Introduction
- Inflation is defined as a long-term rise in the general price level of goods and services in a given economy. It takes into account the pricing of most everyday or common products and services, such as food, clothing, housing, recreation, transportation, consumer staples, and so on.
- Inflation is the change in the average price of a basket of goods and services over time.
- It is measured on a year-on-year basis (or month/week basis).
- The rate of change in the price level in a given month vis a vis corresponding month of last year is known as point to point inflation.
Types of Inflation
- Creeping Inflation: When the rise in prices is very slow (i.e., less than 3% per annum), it is called creeping inflation or mild inflation. It is regarded as safe and essential for economic growth.
- Trotting Inflation: When prices rise moderately and the annual inflation rate is in single digit (3% – 10%), it is called walking or trotting inflation. Inflation at this rate is a warning signal for the government to control it before it turns into running inflation.
- Running Inflation: When prices rise rapidly at a rate of 10% – 20% per annum, it is called running inflation. Its control requires strong monetary and fiscal measures, otherwise it leads to hyperinflation.
- Galloping Inflation: It is when prices rise at double or triple digit rates, such as 30 % or 100 % per year. At this rate of inflation, money loses its value at a rapid rate. This level of inflation is obviously not good for the economy.
- Hyper-inflation/ Runaway Inflation: It is a very high and accelerating inflation rate. It brings a situation when the prices skyrocket more than 50 % a month. It collapses the entire monetary system and at this inflationary stage, the government tends to use other stable currency.

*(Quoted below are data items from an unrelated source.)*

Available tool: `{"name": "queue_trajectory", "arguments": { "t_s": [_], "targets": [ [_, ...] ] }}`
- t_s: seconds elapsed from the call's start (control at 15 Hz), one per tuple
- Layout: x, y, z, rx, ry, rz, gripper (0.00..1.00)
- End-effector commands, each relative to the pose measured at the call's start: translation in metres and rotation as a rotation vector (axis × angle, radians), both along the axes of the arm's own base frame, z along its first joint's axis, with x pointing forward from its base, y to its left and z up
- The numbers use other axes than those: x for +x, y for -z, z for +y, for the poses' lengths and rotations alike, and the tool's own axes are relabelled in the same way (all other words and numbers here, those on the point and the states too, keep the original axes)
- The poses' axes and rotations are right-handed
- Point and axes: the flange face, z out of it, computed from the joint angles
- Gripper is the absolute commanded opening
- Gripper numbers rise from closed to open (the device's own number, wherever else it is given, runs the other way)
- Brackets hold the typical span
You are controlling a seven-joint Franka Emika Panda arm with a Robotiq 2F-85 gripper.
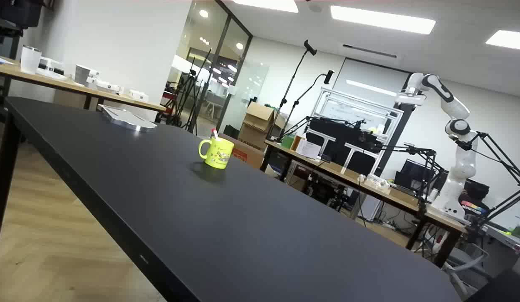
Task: Put the marker on the table
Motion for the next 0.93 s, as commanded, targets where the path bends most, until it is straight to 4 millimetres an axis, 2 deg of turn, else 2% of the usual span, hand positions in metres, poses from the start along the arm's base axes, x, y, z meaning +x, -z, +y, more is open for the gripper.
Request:
{"name": "queue_trajectory", "arguments": {
  "t_s": [0.0,0.53,0.67,0.8,0.87],
  "targets": [
    [0.0,0.0,0.0,0.0,0.0,0.001,1.0],
    [0.0,-0.001,0.0,0.0,0.0,0.0,1.0],
    [0.024,0.009,0.015,0.001,-0.075,0.006,1.0],
    [0.057,0.025,0.047,0.007,-0.183,0.023,1.0],
    [0.075,0.034,0.073,0.01,-0.261,0.024,1.0]
  ]
}}
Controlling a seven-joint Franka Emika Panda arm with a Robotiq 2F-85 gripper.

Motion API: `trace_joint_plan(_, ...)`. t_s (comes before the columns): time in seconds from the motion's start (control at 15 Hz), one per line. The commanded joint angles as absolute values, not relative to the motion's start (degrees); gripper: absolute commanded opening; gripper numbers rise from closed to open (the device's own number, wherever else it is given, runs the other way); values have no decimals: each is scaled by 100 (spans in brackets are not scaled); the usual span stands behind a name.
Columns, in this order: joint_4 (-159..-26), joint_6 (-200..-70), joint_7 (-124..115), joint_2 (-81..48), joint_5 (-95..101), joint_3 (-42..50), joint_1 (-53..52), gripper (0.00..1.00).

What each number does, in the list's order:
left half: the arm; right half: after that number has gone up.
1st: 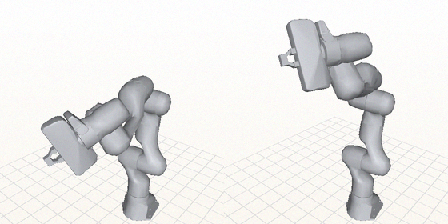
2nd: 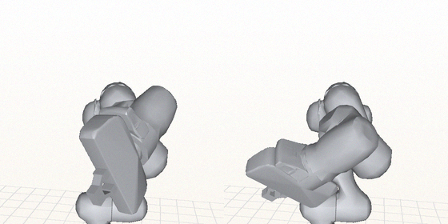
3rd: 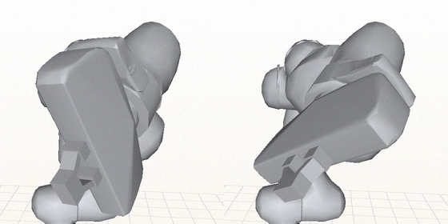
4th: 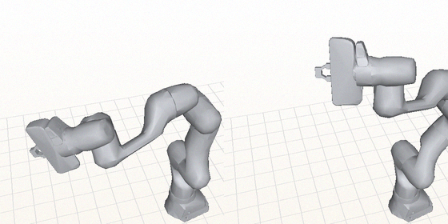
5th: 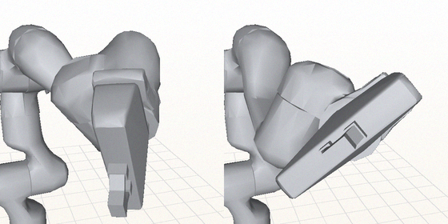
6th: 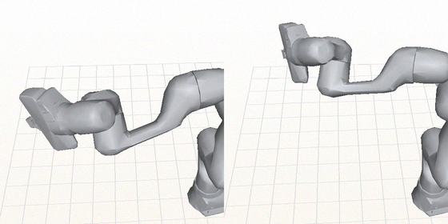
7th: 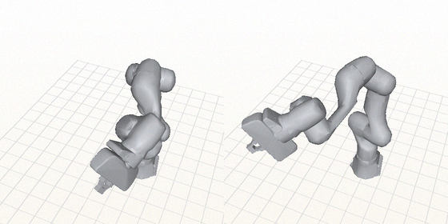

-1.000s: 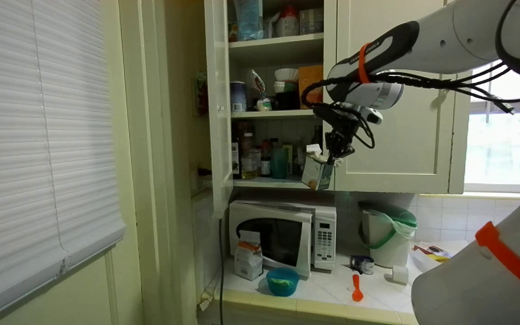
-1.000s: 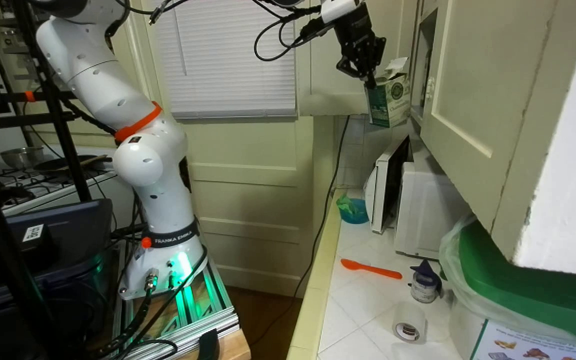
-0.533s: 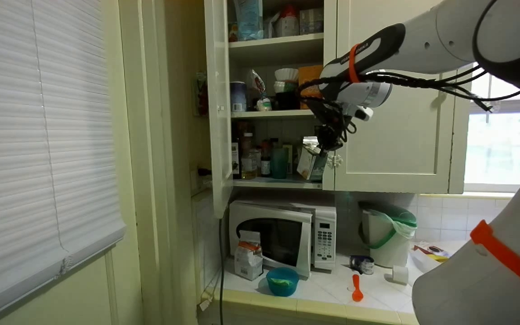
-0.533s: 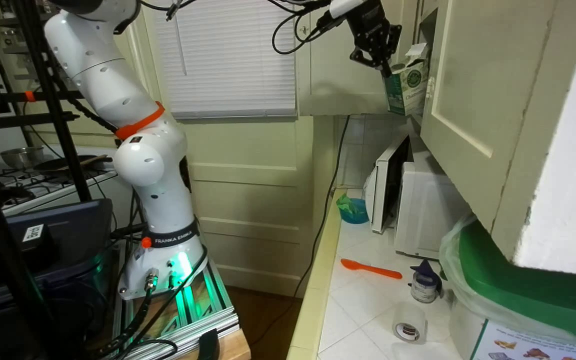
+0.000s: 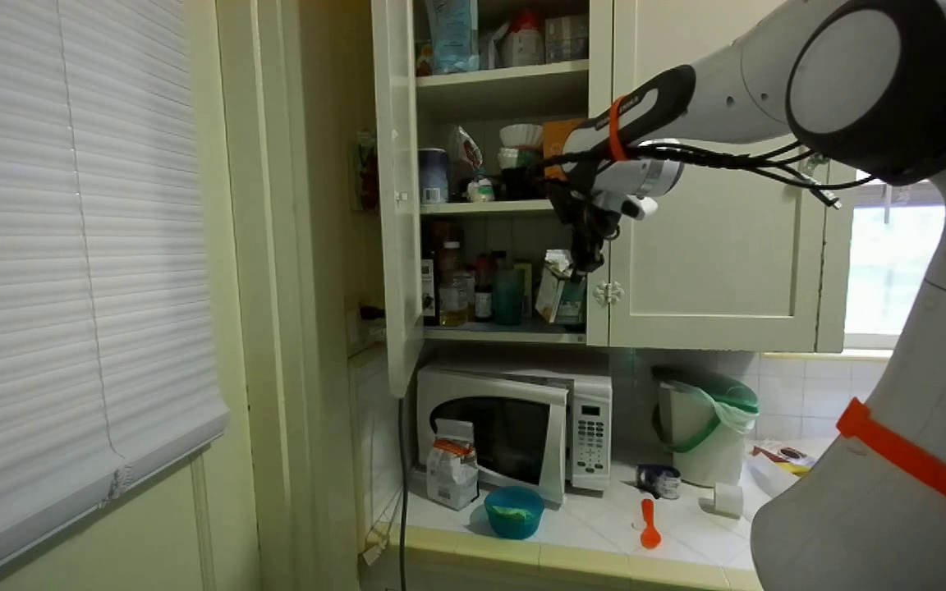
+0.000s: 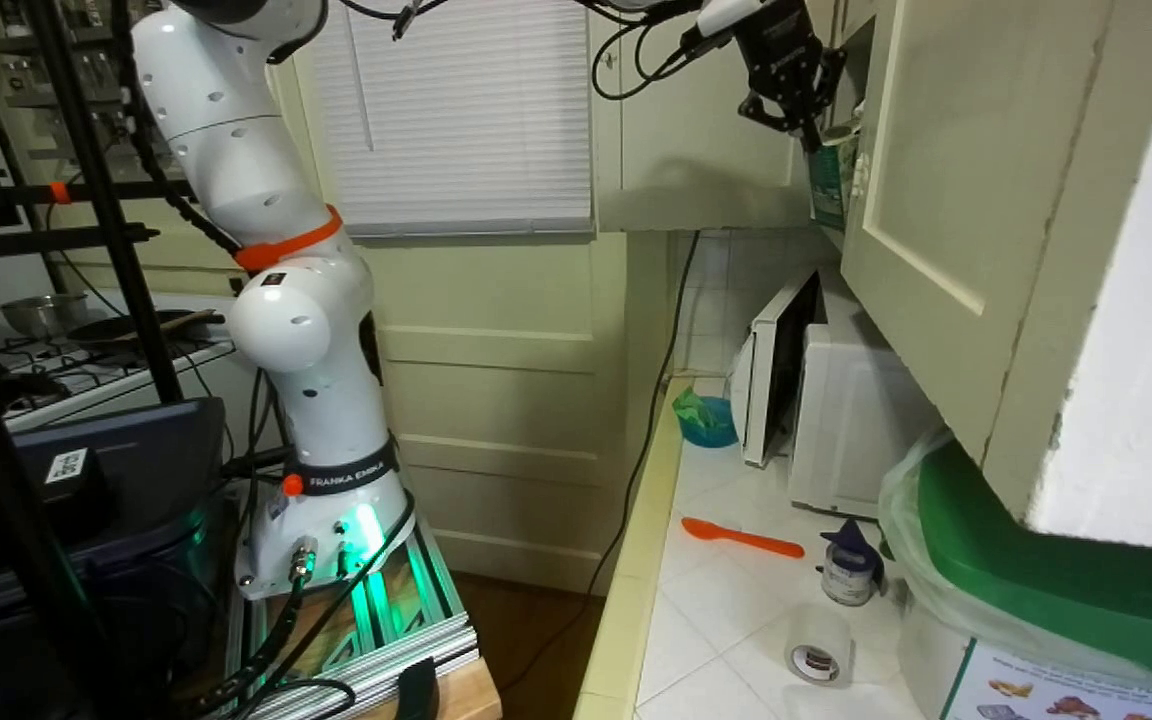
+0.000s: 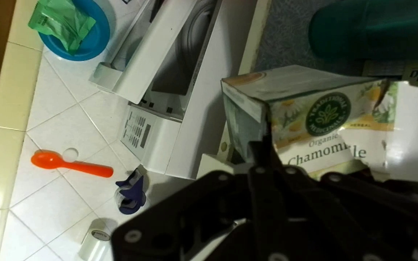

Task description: Pick up the green box and put it inside the bottom shelf of the cabinet

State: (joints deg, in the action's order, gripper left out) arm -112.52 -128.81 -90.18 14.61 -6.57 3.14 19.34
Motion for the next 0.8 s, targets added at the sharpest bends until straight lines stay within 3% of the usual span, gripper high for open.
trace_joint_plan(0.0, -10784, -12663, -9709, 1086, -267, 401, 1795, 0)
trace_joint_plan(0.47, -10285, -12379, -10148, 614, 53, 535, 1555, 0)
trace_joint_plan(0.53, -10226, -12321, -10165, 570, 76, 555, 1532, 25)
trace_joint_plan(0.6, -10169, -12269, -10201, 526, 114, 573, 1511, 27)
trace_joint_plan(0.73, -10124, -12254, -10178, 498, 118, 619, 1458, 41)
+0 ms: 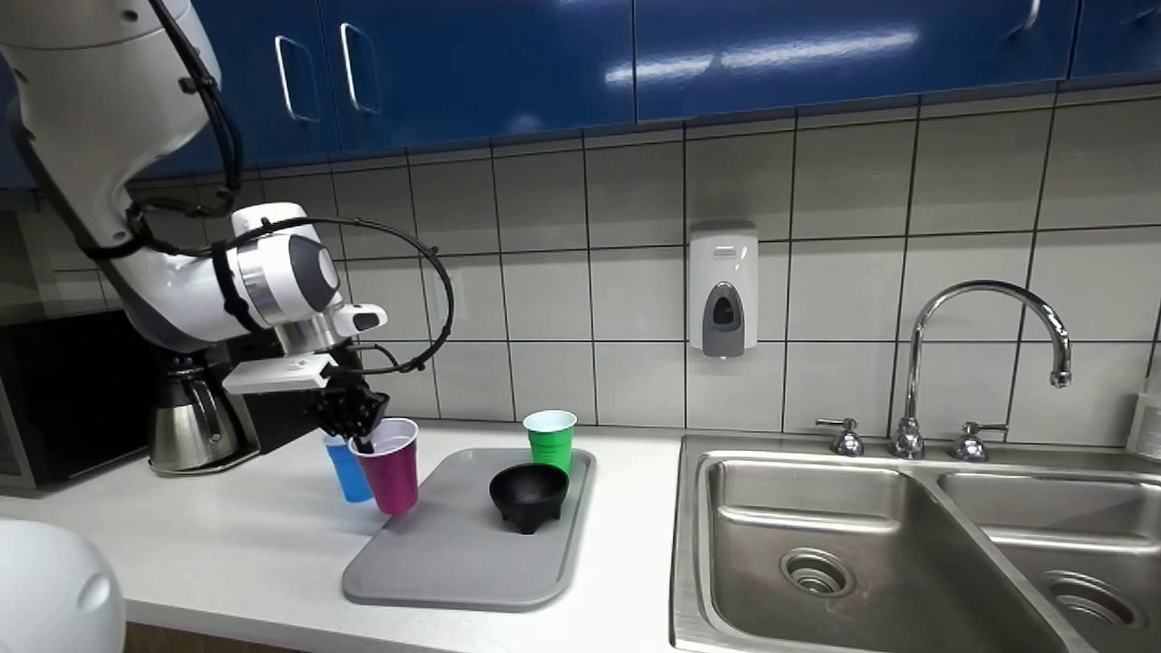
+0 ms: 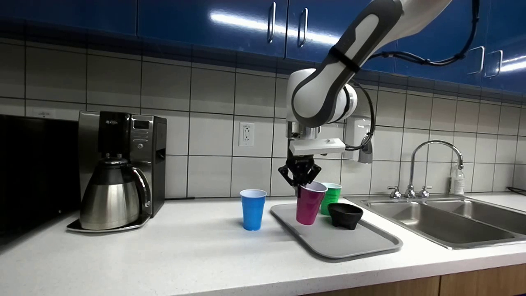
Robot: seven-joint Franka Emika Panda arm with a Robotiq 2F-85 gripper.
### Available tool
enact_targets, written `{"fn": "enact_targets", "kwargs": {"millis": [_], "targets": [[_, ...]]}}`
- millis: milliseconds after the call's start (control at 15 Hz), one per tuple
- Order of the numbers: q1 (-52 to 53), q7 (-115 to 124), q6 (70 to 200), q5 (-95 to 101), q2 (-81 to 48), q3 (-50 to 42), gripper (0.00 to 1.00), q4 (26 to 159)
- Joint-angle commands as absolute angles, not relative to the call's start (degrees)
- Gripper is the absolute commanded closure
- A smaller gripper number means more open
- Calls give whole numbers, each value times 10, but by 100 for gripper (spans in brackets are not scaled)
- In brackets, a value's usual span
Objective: Remove the blue, purple and green cups from the tray
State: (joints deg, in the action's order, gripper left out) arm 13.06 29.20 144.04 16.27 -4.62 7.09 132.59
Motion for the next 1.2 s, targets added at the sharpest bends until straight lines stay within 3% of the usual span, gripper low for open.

- Bottleneck Inflation: It takes place when the supply falls drastically and the demand remains at the same level. It arises due to supply-side mismanagement, which is also known as structural inflation. This can be put in the demand-pull inflation category.
- Headline Inflation: It measures the change in prices of a wide range of commodities including those which have price volatility, like food and oil. In India, headline inflation is measured through the WPI. It is also known as point to point inflation.
- Core Inflation: It is also known as ‘Underlying inflation’. It excludes temporary price volatility as in the case of some commodities such as food items, energy products, etc. It reflects the inflationary trend in the economy.
Effects of Inflation
- Salaried Persons: Inflation reduces the purchasing power of money and it hits the salaried persons directly as their income remains consistent throughout the inflationary period.
- Fixed Income Groups: The recipients of transfer payments such as pensions, underemployment, insurance, social security, etc., and recipients of interest and rent live on fixed incomes. All such persons lose because they receive fixed payments, while the value of money continues to fall with rising prices.
- Debtors and Creditors: During inflation, debtors gain and creditors lose. When prices rise, the value of money falls. Though debtors return the same amount of money, they pay less in terms of value of money. Thus, inflation brings about a redistribution of real wealth in favour of debtors at the cost of creditors.
- Investors: Equity investors who hold shares of companies gain during inflation.
- Balance of Payments: When prices rise more rapidly in the home market than in foreign markets, domestic products become costlier compared to foreign products. This tends to increase imports and reduce exports, thereby making the balance of payment unfavourable for the country.